In the bleakest outlook since benchmarking began, hotel occupancy rates in 2021 are forecast to be 55% across the UK, and could take four years to return to pre COVID-19 levels. This is a stark reality for a once optimistic industry, which had seen a decade of growth post the global financial crisis.

Given the large number of uncertainties around COVID-19 restrictions, forecasting hotel demand is extremely challenging. The availability of a vaccine that can be quickly and widely administered is key to demand recovery coupled with consumer confidence to travel.

The challenge the industry has faced is which assumptions to model. For this reason our forecast is modelled on an average of two scenarios regarding COVID-19. The first assumes a vaccine in Q1 2021, the second assumes a vaccine in Q3, though neither are guaranteed. If no vaccine is developed this will dampen demand further.

In both scenarios, the forecast for 2020 shows the largest percentage decline in revenue per available room (RevPAR) since formal hotel performance benchmarking began, followed by the largest percentage increase in RevPAR for 2021.The forecast for occupancy in 2021 is predicted to be 52.4% for London and 59.2% for the regions. This represents a decline of 31% and 16% respectively when compared to 2019. This shows the scale of the challenge for hotels planning for the year ahead: the only significant market now, and into 2021, will be UK domestic tourism.

Business travel will remain muted. Key gateway cities relying heavily on international leisure, or corporate and events driven demand, including London and Edinburgh, are forecast to experience lower occupancy rates in 2021 compared to coast and country locations.. Although forecasts for 2021 show some relief compared to the precipitous declines of 2020, this is far from 'business as usual', with room occupancy rates across the UK forecast to be at the lowest level since hotel benchmarking services began gathering data in the 1970s. Hotels must act now to recover The recovery in occupancy is likely to take longer than recovery from the 2008 Global Financial Crisis. It appears unlikely RevPAR in London will return to 2019 levels in real terms until 2024, with the UK regions possibly achieving the same result a little earlier in 2023 subject to a successful vaccine implementation in 2021.

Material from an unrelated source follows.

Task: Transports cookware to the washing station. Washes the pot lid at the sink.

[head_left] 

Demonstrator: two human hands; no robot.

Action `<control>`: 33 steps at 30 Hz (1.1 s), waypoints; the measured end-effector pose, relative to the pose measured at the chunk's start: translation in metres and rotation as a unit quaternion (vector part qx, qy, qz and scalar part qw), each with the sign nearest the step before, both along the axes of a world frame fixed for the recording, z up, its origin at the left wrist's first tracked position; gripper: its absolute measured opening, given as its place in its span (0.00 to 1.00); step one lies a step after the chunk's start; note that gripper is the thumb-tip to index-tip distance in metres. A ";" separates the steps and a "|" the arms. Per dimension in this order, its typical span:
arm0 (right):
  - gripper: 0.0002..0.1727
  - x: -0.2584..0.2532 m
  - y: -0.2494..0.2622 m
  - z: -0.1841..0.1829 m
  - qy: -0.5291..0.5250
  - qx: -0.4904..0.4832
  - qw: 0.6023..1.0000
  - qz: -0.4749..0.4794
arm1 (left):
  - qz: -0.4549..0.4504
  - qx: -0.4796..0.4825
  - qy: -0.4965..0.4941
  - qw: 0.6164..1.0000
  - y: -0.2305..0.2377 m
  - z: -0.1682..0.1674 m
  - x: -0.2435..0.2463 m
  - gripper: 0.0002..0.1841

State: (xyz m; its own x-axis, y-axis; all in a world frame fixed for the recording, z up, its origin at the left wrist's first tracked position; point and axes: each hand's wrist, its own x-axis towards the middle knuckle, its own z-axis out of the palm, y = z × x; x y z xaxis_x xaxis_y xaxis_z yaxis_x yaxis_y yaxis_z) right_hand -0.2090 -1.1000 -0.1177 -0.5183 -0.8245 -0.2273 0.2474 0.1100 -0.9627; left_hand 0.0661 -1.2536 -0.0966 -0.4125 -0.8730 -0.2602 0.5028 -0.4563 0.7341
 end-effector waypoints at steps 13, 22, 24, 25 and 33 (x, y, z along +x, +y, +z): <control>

The economic outlook for the UK is 'unusually uncertain', according to the Bank of England. After five years of above average supply growth in the UK, new hotel room supply growth is likely to be severely reduced and overall supply growth may well turn negative when permanent hotel closures are factored in. While the route to recovery is unlikely to be smooth, there are actions hoteliers, and those who invest in the industry, can take to put themselves on the right path. They need to have control over the complex financial, operational and strategic challenges they may face to find success through a strong recovery. Through focusing upon operations, liquidity and cash, financial restructuring and stakeholder management and strategic mechanisms now, hotels can help mitigate the uncertainty of the market.

To find out more about how to maximise your options and restructure for recovery, click here.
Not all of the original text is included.